### PROVIDED MATERIAL
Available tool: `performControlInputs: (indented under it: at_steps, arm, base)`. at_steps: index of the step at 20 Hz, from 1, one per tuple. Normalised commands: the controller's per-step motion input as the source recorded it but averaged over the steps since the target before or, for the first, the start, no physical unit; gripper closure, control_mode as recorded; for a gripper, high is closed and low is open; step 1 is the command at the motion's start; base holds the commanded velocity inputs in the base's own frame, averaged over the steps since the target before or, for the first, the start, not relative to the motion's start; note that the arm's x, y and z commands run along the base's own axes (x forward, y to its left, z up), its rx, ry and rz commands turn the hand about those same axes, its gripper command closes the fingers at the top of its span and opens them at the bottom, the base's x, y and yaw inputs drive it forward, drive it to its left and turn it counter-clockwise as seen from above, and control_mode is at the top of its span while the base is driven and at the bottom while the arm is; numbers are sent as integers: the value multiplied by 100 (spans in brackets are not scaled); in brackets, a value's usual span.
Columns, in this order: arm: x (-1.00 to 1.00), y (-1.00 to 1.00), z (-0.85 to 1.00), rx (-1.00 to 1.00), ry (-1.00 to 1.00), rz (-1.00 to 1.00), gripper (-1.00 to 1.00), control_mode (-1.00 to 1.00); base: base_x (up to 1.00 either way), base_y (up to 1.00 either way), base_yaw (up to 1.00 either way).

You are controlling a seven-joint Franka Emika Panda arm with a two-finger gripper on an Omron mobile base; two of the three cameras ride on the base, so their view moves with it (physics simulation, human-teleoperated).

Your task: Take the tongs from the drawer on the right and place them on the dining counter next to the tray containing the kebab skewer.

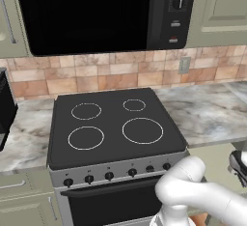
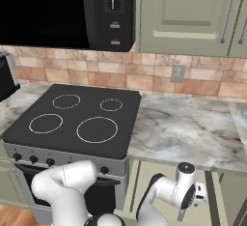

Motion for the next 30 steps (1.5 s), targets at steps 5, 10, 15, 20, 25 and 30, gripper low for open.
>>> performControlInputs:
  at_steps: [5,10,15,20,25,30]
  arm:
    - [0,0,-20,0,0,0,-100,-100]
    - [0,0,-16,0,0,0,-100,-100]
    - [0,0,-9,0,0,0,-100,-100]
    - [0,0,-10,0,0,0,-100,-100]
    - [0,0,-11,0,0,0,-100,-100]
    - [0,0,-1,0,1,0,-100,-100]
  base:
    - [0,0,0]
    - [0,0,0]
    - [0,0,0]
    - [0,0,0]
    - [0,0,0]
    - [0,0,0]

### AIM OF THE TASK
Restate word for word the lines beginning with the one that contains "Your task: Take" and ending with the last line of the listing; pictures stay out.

### ANSWER SPACE
Your task: Take the tongs from the drawer on the right and place them on the dining counter next to the tray containing the kebab skewer.


Motion for the next 30 steps (1.5 s), targets at steps 5, 10, 15, 20, 25 and 30, gripper low for open.
>>> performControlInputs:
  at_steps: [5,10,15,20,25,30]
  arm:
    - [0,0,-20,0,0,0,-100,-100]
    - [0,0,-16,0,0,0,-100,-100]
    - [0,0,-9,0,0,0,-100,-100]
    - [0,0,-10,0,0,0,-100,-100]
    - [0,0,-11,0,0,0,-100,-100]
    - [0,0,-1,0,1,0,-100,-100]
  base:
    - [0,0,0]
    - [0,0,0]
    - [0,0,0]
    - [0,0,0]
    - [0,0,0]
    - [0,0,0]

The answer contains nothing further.